In many chronic inflammatory diseases, systemic corticosteroid therapy attenuates and prevents relapses to some degree. Corticosteroids have been used for a very long time, and a great deal is known about their adverse effect profile. It is a burdensome profile that includes some occasionally serious harms, especially with prolonged use or high doses.
In some chronic inflammatory diseases, other drugs with immunosuppressive effects are proposed, with the aim of reducing corticosteroid use. Examples include dupilumab (Dupixent°) in asthma (see "Dupilumab (Dupixent°) and severe asthma" Prescrire Int n° 226 > Pdf, subscribers only) and mepolizumab (Nucala°) in eosinophilic granulomatosis (see "Mepolizumab (Nucala°) in eosinophilic granulomatosis with polyangiitis" Prescrire Int n° 248 > Pdf, subscribers only). These drugs' adverse effects differ in part from those of corticosteroids, but some of them may not yet be known, given their shorter history of use.

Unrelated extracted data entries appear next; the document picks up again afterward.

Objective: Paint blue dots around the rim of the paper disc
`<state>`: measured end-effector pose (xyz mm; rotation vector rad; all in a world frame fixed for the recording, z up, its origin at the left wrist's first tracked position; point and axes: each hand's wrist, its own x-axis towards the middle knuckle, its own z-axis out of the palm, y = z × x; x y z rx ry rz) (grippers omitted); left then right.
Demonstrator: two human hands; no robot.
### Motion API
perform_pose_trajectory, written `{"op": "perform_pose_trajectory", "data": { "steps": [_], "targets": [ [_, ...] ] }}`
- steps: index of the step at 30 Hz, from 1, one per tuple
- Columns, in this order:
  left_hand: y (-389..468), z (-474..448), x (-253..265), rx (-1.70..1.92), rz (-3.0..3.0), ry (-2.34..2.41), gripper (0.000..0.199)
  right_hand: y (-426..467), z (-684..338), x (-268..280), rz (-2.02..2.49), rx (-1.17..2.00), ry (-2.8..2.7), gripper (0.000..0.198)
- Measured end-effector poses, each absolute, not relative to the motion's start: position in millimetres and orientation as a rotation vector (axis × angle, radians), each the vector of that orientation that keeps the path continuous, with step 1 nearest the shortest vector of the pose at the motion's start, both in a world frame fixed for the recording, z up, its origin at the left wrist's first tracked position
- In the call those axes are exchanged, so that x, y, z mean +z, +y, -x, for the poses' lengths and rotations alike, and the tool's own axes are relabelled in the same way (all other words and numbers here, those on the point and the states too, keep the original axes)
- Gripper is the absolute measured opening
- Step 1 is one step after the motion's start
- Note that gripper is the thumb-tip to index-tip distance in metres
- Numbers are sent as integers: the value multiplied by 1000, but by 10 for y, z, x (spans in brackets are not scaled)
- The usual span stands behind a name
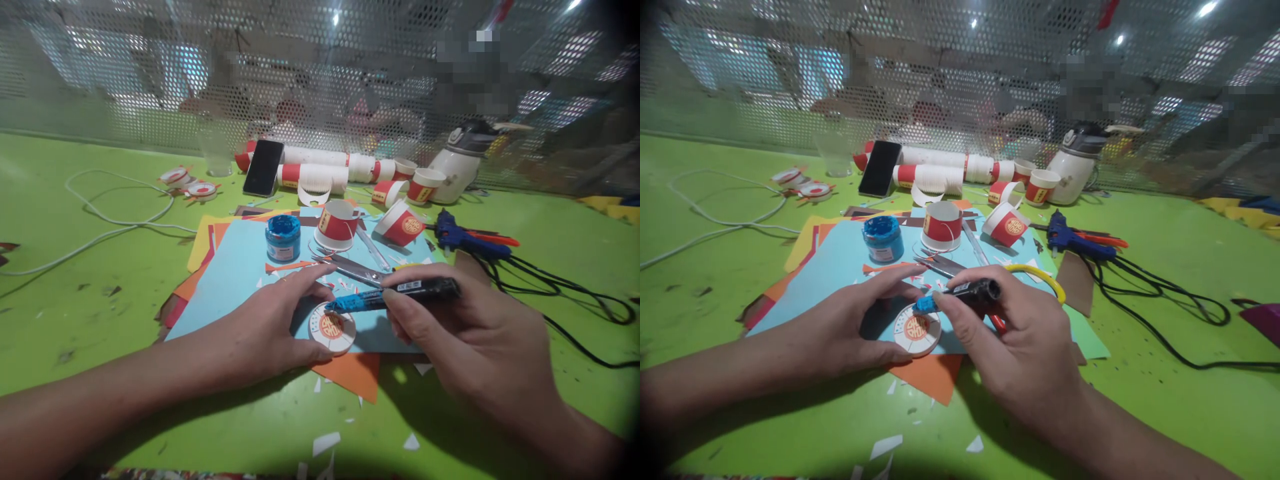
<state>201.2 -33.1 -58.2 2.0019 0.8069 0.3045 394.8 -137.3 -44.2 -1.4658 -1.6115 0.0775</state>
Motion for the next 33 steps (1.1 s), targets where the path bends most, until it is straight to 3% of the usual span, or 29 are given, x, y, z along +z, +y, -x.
{"op": "perform_pose_trajectory", "data": {
  "steps": [33],
  "targets": [
    [-326, -2016, -582, 300, -2047, 834, 94, -1358, -3893, -450, 1440, 49, -1628, 1]
  ]
}}
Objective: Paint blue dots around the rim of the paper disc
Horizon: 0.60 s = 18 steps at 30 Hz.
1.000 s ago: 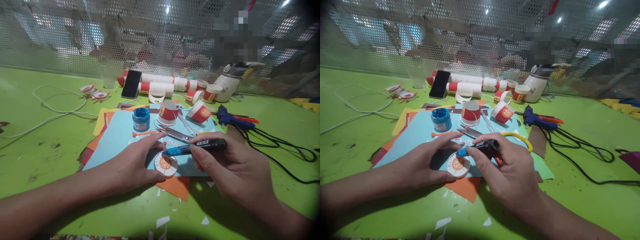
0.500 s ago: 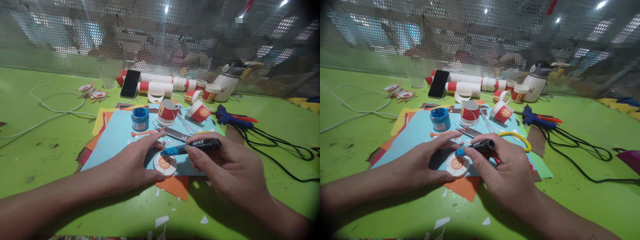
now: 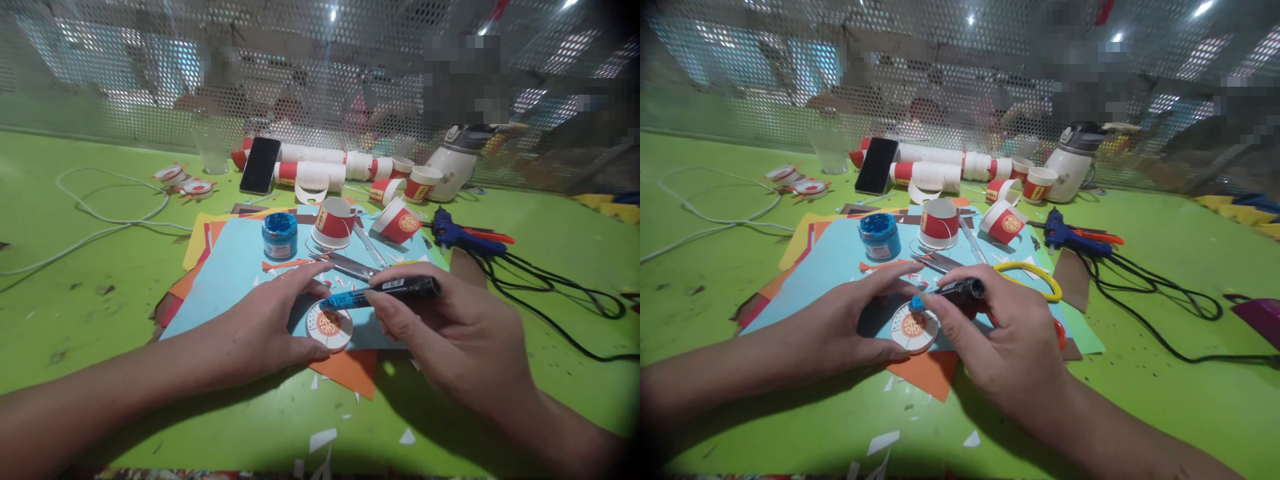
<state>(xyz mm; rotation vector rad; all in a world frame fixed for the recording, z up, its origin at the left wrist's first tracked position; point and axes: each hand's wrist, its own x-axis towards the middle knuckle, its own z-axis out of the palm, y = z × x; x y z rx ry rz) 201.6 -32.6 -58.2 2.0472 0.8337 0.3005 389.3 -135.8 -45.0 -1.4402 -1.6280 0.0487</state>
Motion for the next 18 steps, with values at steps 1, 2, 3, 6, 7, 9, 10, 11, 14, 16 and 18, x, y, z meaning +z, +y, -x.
{"op": "perform_pose_trajectory", "data": {
  "steps": [1, 2, 3, 6, 7, 9, 10, 11, 14, 16, 18],
  "targets": [
    [-325, -2020, -579, 302, -2049, 833, 94, -1356, -3887, -437, 1433, 46, -1642, 1],
    [-323, -2026, -576, 308, -2052, 829, 94, -1355, -3880, -424, 1431, 39, -1657, 1],
    [-320, -2033, -573, 315, -2056, 823, 93, -1353, -3872, -410, 1434, 31, -1678, 1],
    [-314, -2051, -564, 322, -2062, 822, 92, -1351, -3846, -382, 1440, -30, -1736, 1],
    [-312, -2054, -563, 319, -2065, 825, 92, -1352, -3837, -379, 1431, -55, -1753, 2],
    [-311, -2055, -564, 313, -2077, 828, 92, -1353, -3822, -382, 1417, -79, -1785, 3],
    [-311, -2052, -567, 321, -2088, 823, 92, -1352, -3816, -386, 1410, -85, -1795, 4],
    [-312, -2047, -570, 330, -2100, 813, 91, -1351, -3811, -390, 1404, -88, -1799, 4],
    [-314, -2029, -583, 348, -2127, 799, 91, -1348, -3809, -397, 1400, -71, -1779, 3],
    [-316, -2016, -590, 336, -2130, 811, 91, -1354, -3821, -392, 1398, -28, -1726, 2],
    [-317, -2009, -597, 322, -2121, 827, 91, -1368, -3841, -381, 1393, -14, -1638, 1]
  ]
}}
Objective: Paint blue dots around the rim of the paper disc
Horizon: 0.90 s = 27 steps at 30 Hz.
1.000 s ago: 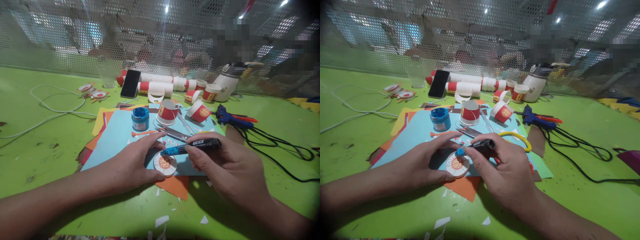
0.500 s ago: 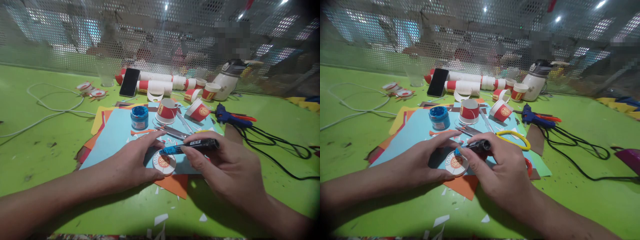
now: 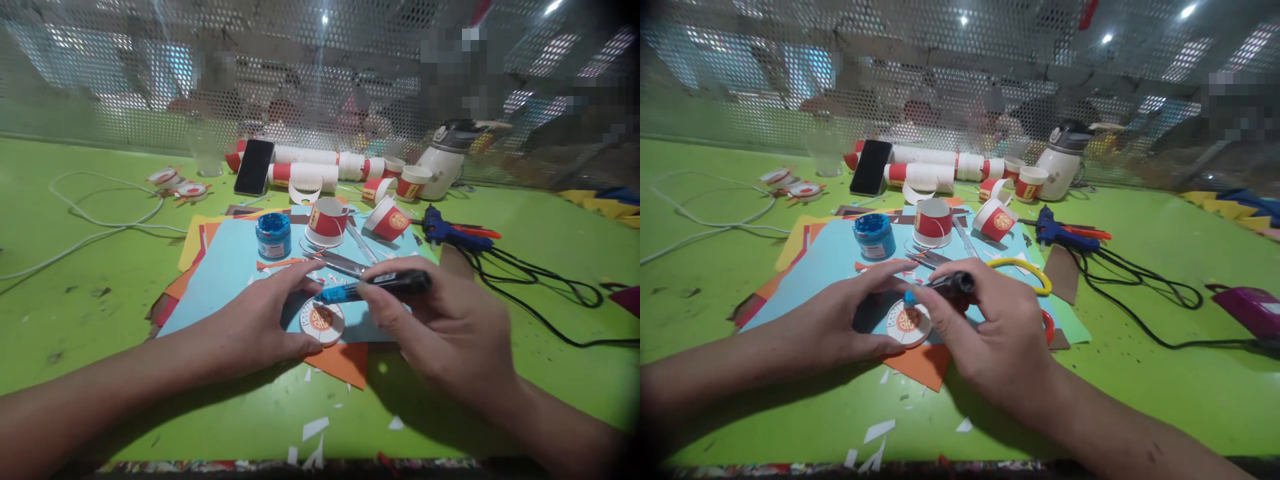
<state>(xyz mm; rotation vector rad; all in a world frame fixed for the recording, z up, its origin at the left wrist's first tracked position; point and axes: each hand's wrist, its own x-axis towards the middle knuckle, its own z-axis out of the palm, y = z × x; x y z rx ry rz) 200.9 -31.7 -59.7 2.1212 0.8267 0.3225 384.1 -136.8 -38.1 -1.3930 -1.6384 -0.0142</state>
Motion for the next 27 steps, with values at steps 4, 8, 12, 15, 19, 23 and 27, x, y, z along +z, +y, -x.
{"op": "perform_pose_trajectory", "data": {
  "steps": [4, 8, 12, 15, 19, 23, 27],
  "targets": [
    [-320, -2013, -609, 325, -2095, 817, 93, -1393, -3873, -371, 1431, -51, -1569, 5],
    [-327, -2021, -592, 331, -2095, 812, 90, -1375, -3866, -410, 1414, -52, -1605, 4],
    [-325, -2025, -567, 314, -2106, 813, 90, -1351, -3854, -450, 1422, -34, -1602, 3],
    [-315, -2027, -579, 319, -2087, 807, 90, -1342, -3857, -456, 1417, -38, -1600, 1],
    [-306, -2029, -611, 342, -2081, 787, 91, -1332, -3866, -442, 1394, -63, -1641, 2],
    [-304, -2043, -599, 334, -2084, 808, 92, -1321, -3867, -433, 1392, -71, -1652, 5],
    [-309, -2050, -579, 319, -2088, 815, 91, -1321, -3865, -436, 1404, -106, -1666, 5]
  ]
}}
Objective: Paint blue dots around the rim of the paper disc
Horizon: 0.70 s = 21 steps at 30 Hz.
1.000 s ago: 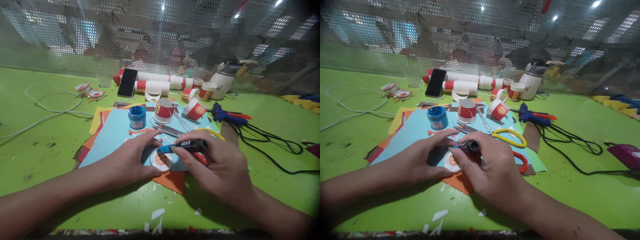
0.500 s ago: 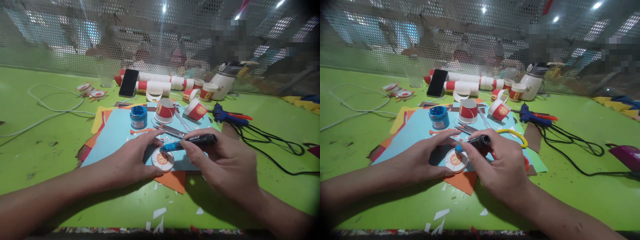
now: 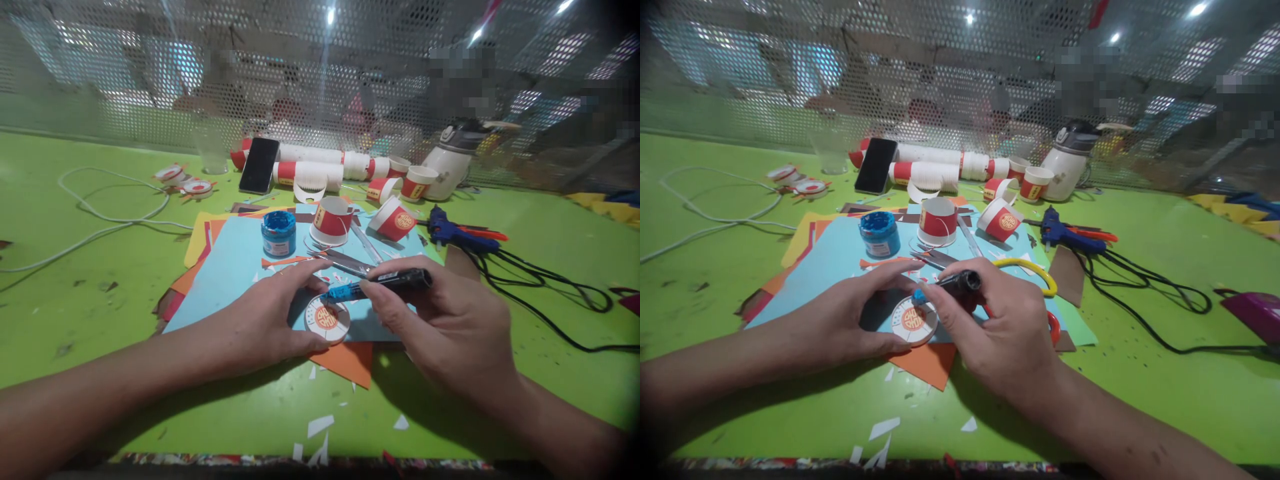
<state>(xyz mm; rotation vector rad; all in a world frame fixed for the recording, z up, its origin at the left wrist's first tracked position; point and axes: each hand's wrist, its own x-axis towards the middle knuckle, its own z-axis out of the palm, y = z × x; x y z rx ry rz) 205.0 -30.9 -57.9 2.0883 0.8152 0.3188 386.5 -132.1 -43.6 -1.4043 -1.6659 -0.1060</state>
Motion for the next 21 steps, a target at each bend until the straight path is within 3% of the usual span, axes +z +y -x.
{"op": "perform_pose_trajectory", "data": {
  "steps": [21],
  "targets": [
    [-311, -2025, -637, 338, -2097, 802, 88, -1456, -3823, -413, 1378, -272, -1605, 9]
  ]
}}
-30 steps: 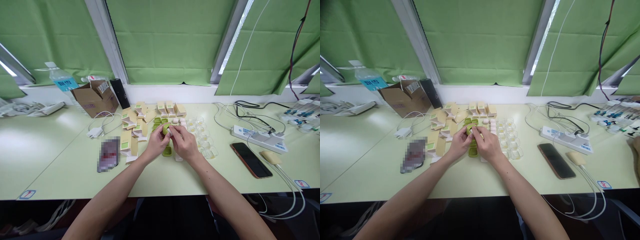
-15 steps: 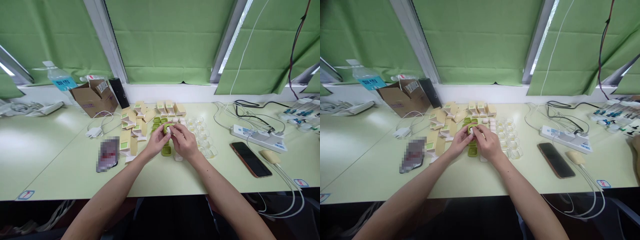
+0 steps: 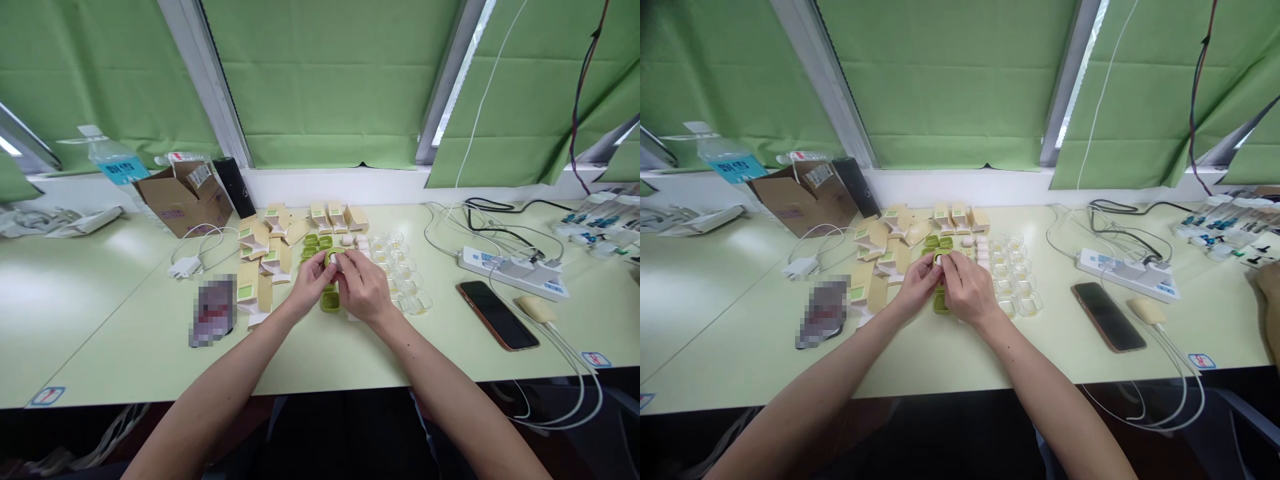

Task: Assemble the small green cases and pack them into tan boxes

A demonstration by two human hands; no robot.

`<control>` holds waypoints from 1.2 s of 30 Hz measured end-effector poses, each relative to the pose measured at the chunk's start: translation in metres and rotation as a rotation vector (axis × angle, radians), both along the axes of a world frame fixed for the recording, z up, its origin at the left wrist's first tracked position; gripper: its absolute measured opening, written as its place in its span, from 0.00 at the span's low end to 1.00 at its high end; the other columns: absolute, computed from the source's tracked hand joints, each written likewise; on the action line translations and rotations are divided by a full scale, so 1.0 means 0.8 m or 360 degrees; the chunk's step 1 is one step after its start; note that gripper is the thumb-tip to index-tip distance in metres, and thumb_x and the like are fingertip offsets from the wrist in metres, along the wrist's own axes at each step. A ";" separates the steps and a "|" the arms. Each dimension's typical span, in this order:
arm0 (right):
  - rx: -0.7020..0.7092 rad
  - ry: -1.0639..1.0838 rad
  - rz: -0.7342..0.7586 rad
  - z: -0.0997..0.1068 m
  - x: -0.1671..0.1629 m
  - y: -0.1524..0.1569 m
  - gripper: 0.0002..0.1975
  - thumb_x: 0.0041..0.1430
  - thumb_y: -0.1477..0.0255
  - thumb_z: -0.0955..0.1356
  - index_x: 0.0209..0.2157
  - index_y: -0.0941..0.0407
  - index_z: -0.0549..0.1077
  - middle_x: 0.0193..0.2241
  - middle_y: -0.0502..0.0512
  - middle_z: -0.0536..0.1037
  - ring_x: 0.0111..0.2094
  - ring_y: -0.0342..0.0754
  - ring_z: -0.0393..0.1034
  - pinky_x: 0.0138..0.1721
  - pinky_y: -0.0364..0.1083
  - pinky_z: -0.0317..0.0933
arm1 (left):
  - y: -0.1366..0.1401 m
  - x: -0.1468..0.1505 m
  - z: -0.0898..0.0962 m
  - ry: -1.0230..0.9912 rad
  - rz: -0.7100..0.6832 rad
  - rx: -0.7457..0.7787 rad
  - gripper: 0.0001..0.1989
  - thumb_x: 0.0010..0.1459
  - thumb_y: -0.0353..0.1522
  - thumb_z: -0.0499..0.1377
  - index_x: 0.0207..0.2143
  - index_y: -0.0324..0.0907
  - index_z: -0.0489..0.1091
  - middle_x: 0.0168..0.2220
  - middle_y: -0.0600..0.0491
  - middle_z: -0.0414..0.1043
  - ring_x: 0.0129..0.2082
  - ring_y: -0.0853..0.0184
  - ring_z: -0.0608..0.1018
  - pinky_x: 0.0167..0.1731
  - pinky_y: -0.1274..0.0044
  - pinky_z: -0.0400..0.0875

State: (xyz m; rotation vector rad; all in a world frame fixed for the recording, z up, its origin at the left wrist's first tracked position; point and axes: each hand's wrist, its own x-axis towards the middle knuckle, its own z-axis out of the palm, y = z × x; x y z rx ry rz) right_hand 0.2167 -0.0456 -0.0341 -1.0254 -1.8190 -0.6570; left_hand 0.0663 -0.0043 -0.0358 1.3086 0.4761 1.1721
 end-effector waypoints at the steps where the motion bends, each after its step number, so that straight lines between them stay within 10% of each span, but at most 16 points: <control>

Is it better to treat patients with these conditions with a corticosteroid, at the lowest possible dose for the shortest possible duration, or with a drug about which less in known, in the hope of reducing corticosteroid exposure? In other words, is it better to choose a drug with a long history of use, with well-established, frequent and sometimes serious adverse effects, or a drug with a more uncertain harm-benefit balance, especially concerning its long-term effects, and with an unclear but still burdensome adverse effect profile?
When faced with this difficult choice, it is useful to share the available data with patients, and to take into account in particular their past experiences, preferences and any factors that make them more susceptible to developing certain adverse effects.
And to review this choice later, if necessary, based on how the patient's situation evolves and on our growing knowledge of the drugs in question.